Unsupervised learning is all about understanding how to group our data when we either

1. Do not have a label to predict. An example of this is using an algorithm to look at brain scans to find areas that may raise concern. You don't have labels on the images to understand what areas might raise reason for concern, but you can understand which areas are most similar or different from one another.

2. Are not trying to predict a label, but rather group our data together for some other reason! One example of this is when you have tons of data, and you would like to condense it down to a fewer number of features to be used.

# Types of Unsupervised Learning
There are two popular methods for unsupervised machine learning.

* **Clustering** - which groups data together based on similarities

* **Dimensionality Reduction** - which condenses a large number of features into a (usually much) smaller set of features.

# K-Means
The K-Means algorithm is used to cluster all sorts of data.

It can group together

* Books of similar genres or written by the same authors.
* Similar movies.
* Similar music.
* Similar groups of customers.

This clustering can lead to product, movie, music and other types of recommendations.

In the K-means algorithm 'k' represents the number of clusters you have in your dataset. In this video, you saw that a k value of two makes a lot of sense. There is one cluster of points with shorter distances for when I travel to work. A second cluster is created when I travel to my parents' house.

![km](pics/k_m_1.png)

Visually inspecting your data easily shows these two clusters. On the next page, you will have an opportunity to make sure you have this technique for finding clusters mastered.

## Choosing K

So far you have identified k when you can visually inspect your data to identify the number of clusters. However, in practice, you often have tons of data with many features. This can make visualizing your clusters impossible.

In these cases, choosing k is often an art and a science. Often researchers have an idea of what k should be ahead of time. In other cases, no one has any idea what k should be! How do we choose k in these cases? Don't worry there is a general method used for these cases. 

## Elbow Method

When you have no idea how many clusters exist in your dataset, a common strategy for determining k is the elbow method. In the elbow method, you create a plot of the number of clusters (on the x-axis) vs. the average distance of the center of the cluster to each point (on the y-axis). This plot is called a **scree plot**.

The average distance will always decrease with each additional cluster center. However, with fewer clusters, those decreases will be more substantial. At some point, adding new clusters will no longer create a substantial decrease in the average distance. **This point is known as the elbow.**

## How Does K-Means Work?

You choose k as the number of clusters you believe to be in your dataset or...
You use the elbow method to determine k for your data.
Then this number of clusters is created within your dataset, where each point is assigned to each group.

However, to understand what edge cases might occur when grouping points together, it is necessary to understand exactly what the k-means algorithm is doing. Here is one method for computing k-means:

1. Randomly place k centroids amongst your data.

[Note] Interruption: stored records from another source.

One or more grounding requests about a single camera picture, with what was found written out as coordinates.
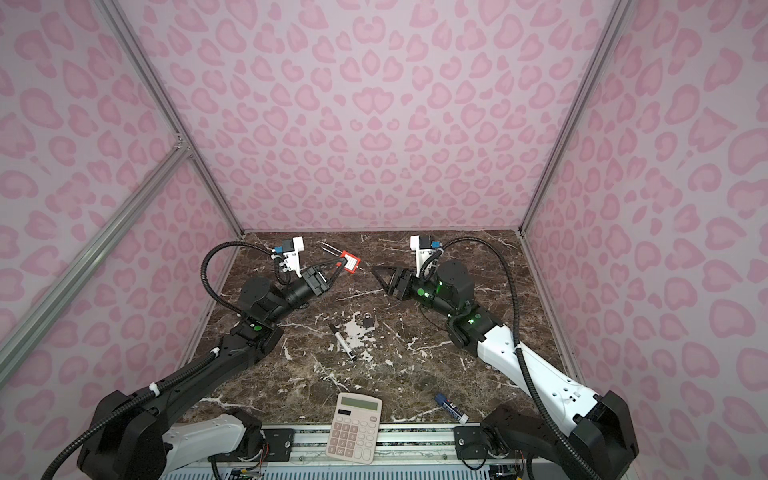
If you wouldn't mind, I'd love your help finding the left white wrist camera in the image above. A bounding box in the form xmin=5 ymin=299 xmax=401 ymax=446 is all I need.
xmin=271 ymin=236 xmax=304 ymax=284

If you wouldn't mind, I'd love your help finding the pink calculator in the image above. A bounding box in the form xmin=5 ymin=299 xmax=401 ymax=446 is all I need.
xmin=325 ymin=392 xmax=383 ymax=465

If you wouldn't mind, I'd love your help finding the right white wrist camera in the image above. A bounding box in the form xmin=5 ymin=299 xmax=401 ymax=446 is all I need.
xmin=409 ymin=235 xmax=442 ymax=279

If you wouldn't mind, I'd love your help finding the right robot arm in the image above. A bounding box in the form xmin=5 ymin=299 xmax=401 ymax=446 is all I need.
xmin=372 ymin=260 xmax=639 ymax=479

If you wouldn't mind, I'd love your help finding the corner aluminium post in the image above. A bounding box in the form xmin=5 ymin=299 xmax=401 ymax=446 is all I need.
xmin=94 ymin=0 xmax=245 ymax=239
xmin=518 ymin=0 xmax=637 ymax=237

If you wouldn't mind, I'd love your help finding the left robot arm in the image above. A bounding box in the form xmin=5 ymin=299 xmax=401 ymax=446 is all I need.
xmin=74 ymin=259 xmax=345 ymax=479

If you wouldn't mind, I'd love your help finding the diagonal aluminium frame bar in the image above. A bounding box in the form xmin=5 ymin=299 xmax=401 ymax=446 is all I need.
xmin=1 ymin=141 xmax=189 ymax=385

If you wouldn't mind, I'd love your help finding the red padlock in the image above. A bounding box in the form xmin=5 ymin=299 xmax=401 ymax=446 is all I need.
xmin=320 ymin=242 xmax=361 ymax=274

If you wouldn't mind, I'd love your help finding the black white marker pen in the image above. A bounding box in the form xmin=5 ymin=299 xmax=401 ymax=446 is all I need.
xmin=328 ymin=323 xmax=356 ymax=361

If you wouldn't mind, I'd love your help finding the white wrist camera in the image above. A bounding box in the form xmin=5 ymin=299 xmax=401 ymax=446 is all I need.
xmin=271 ymin=236 xmax=304 ymax=284
xmin=409 ymin=235 xmax=442 ymax=279

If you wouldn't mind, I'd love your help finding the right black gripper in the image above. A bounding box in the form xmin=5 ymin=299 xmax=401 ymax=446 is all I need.
xmin=372 ymin=266 xmax=459 ymax=319

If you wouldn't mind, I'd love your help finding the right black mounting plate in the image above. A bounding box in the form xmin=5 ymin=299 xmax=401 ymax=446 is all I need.
xmin=453 ymin=425 xmax=490 ymax=461

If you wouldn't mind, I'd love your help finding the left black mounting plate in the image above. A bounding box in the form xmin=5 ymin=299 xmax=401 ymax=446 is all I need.
xmin=262 ymin=428 xmax=295 ymax=463

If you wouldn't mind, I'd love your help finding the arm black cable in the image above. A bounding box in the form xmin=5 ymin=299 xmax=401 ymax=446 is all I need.
xmin=41 ymin=241 xmax=283 ymax=480
xmin=428 ymin=235 xmax=601 ymax=480

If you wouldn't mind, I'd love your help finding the blue white glue stick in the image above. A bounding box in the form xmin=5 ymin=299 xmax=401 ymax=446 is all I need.
xmin=434 ymin=393 xmax=469 ymax=424

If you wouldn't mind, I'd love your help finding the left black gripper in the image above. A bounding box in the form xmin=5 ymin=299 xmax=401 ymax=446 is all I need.
xmin=267 ymin=258 xmax=345 ymax=328

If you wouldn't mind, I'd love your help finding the left corner aluminium post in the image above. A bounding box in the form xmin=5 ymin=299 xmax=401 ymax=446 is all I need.
xmin=94 ymin=0 xmax=245 ymax=239

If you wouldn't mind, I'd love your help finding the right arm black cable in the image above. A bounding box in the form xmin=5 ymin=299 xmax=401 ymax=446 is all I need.
xmin=428 ymin=235 xmax=601 ymax=480

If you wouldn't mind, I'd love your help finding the right corner aluminium post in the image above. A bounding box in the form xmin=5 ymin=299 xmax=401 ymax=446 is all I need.
xmin=518 ymin=0 xmax=637 ymax=237

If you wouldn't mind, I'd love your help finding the black mounting plate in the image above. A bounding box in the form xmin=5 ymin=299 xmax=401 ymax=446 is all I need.
xmin=453 ymin=425 xmax=490 ymax=461
xmin=262 ymin=428 xmax=295 ymax=463

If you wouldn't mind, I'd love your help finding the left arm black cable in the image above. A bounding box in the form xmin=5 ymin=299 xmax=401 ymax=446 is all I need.
xmin=41 ymin=241 xmax=283 ymax=480

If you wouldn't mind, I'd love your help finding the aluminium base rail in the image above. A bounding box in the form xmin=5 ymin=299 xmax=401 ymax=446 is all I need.
xmin=149 ymin=422 xmax=637 ymax=480

Then within a loop until convergence perform the following two steps:

2. Assign each point to the closest centroid.

3. Move the centroid to the center of the points assigned to it.

At the end of this process, you should have k-clusters of points.

## Feature Scaling

For any machine learning algorithm that uses distances as a part of its optimization, it is important to scale your features.

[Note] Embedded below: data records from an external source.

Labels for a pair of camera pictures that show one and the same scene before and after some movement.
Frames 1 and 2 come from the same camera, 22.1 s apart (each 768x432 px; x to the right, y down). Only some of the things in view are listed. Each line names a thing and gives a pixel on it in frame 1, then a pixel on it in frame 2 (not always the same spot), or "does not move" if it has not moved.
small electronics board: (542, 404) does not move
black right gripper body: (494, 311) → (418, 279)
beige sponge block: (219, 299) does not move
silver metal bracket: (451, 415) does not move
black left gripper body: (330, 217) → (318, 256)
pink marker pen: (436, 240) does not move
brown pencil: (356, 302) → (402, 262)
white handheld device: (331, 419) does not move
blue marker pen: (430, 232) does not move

You saw this earlier in regularized forms of regression like Ridge and Lasso, but it is also true for k-means. In future sections on PCA and ICA, feature scaling will again be important for the successful optimization of your machine learning algorithms.

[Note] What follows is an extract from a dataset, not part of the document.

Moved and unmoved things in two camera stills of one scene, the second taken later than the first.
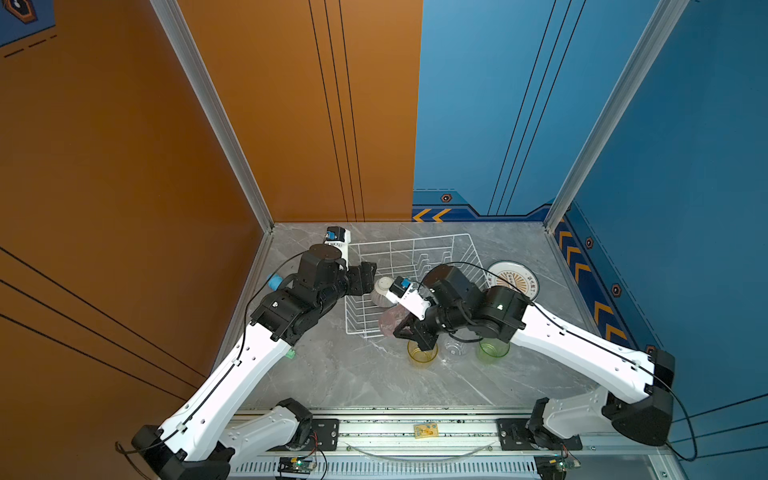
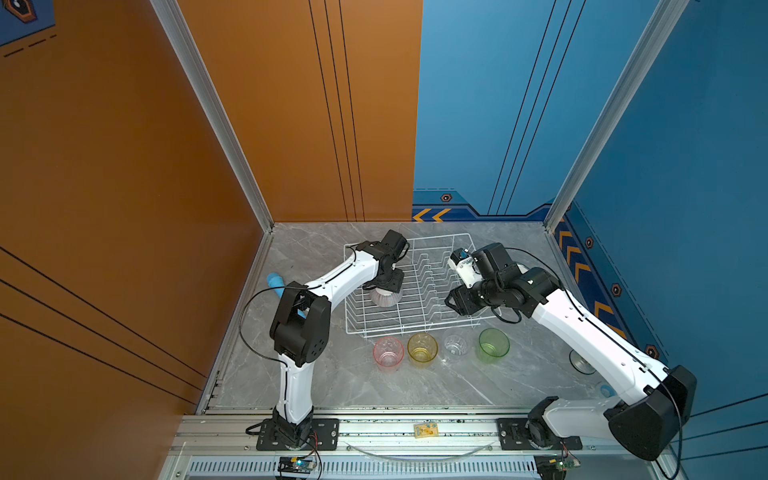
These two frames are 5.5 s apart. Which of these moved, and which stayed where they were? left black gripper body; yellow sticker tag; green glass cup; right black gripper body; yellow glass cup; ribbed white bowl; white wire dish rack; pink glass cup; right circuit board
Moved: right black gripper body; left black gripper body; pink glass cup
Stayed: ribbed white bowl; white wire dish rack; right circuit board; yellow glass cup; green glass cup; yellow sticker tag

Though there are a large number of ways that you can go about scaling your features, there are two ways that are most common:

1. Normalizing or Max-Min Scaling - this type of scaling transforms variable values to between 0 and 1.
2. Standardizing or Z-Score Scaling - this type of scaling transforms variable values so they have a mean of 0 and standard deviation of 1.

# Clustering Recap
We just covered a bunch of information! Here is a quick recap!

## I. Clustering
You learned about clustering, a popular method for unsupervised machine learning. We looked at three ways to identify clusters in your dataset.

1. **Visual Inspection** of your data.
2. **Pre-conceived** ideas of the number of clusters.
3. **The elbow method**, which compares the average distance of each point to the cluster center for different numbers of centers.

## II. K-Means

You saw the k-means algorithm for clustering data, which has 3 steps:

1. Randomly place k-centroids amongst your data.

Then repeat the following two steps until convergence (the centroids don't change):

2. Look at the distance from each centroid to each point. Assign each point to the closest centroid.

3. Move the centroid to the center of the points assigned to it.

## III. Concerns with K-Means
Finally, we discussed some concerns with the k-means algorithm. These concerns included:

1. Concern: The random placement of the centroids may lead to non-optimal solutions.

Solution: Run the algorithm multiple times and choose the centroids that create the smallest average distance of the points to the centroids.

2. Concern: Depending on the scale of the features, you may end up with different groupings of your points.

Solution: Scale the features using Standardizing, which will create features with mean 0 and standard deviation 1 before running the k-means algorithm.